**Your goal**
All lines from the one holding "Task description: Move" to the end of the listing are to be output exactly, both ends included, with any pictures left out.

**Provided records**

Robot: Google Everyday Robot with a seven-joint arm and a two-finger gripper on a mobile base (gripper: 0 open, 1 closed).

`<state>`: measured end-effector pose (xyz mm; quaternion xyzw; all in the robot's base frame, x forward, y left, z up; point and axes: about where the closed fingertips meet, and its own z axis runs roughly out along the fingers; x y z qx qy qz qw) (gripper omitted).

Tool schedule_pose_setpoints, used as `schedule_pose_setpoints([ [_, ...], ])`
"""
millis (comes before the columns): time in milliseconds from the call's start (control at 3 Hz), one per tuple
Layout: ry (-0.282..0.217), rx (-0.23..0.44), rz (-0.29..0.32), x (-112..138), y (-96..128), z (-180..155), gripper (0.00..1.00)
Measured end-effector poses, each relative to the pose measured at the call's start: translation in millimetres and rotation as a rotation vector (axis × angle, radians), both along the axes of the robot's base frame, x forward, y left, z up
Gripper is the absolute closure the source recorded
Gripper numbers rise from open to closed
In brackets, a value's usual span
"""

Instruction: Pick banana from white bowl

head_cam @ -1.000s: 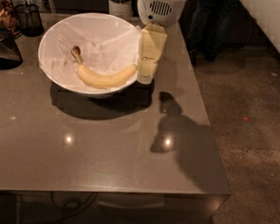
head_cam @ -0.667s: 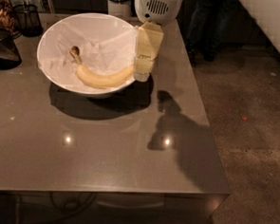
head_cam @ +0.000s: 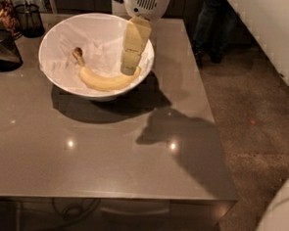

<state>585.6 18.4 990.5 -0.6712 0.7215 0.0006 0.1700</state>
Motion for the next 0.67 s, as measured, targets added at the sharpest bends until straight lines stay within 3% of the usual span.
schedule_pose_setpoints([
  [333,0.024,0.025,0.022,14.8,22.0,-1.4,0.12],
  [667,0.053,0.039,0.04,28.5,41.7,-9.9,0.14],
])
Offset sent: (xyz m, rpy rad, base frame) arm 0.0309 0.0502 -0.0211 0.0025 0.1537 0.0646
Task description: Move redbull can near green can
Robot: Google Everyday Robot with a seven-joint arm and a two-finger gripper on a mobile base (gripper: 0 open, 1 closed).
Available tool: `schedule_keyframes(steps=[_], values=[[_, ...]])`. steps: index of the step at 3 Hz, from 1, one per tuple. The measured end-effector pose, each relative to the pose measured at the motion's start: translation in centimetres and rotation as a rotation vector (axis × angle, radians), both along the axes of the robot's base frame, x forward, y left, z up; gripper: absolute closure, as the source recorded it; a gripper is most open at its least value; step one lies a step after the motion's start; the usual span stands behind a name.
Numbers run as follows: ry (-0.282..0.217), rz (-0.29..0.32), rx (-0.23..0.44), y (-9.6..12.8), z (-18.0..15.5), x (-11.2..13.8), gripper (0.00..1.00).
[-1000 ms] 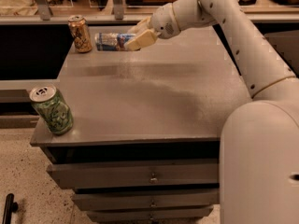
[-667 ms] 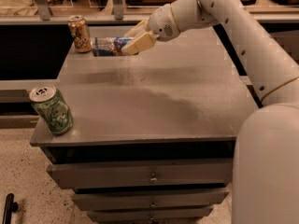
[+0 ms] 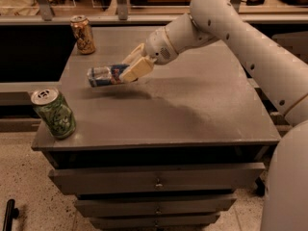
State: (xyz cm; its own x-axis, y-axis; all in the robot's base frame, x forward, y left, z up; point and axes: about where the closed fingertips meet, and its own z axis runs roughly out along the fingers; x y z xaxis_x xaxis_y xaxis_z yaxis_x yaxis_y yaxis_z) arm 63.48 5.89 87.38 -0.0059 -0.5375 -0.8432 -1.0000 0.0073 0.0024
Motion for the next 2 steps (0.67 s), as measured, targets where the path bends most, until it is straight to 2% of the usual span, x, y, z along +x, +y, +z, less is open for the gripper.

**Output below**
Task description: Move redbull can near green can
Robot: Google Everyday Robot with a seven-joint arm and a two-finger gripper on a mobile base (gripper: 0 open, 1 closed).
Available tool: `schedule_keyframes(steps=[_], values=[[_, ...]])`. steps: index of the step at 3 Hz, from 1, one per tuple. The measured end-effector pose, each relative to the pose measured at the motion's start: translation in centimetres and rotation as a rotation vector (axis × angle, radians), both along the axes of the robot's base frame, x forward, y left, z up; gripper: absolute closure, as the source recorded it; a gripper is most open at its least value; step one lies a step after the motion's start; the usual span stands behind a name.
Numbers run as follows: ry (-0.282..0.217), rz (-0.29..0.32), rx (-0.23..0.44), y (-9.6..12.8), z (-18.0..15.5), x (-11.2..13.8), gripper (0.00..1.00).
[-1000 ms] 
[-667 ms] 
[+0 ms] 
State: (xyz cm; its own x-axis, y-axis; all in the robot's base frame, x forward, y left, z up; point and axes: about where the closed fingertips meet, and its own z axis runs roughly out along the fingers; x y z xaxis_x xaxis_y xaxis_z yaxis_x yaxis_y yaxis_z) arm 63.48 5.89 87.38 -0.0059 -0.5375 -0.8432 -1.0000 0.0073 0.0024
Motion for the next 2 steps (0.67 s), as measured, targets where the path bends most, until it is straight to 2% of the usual span, x, y, z along +x, +y, +z, less is open for the gripper.

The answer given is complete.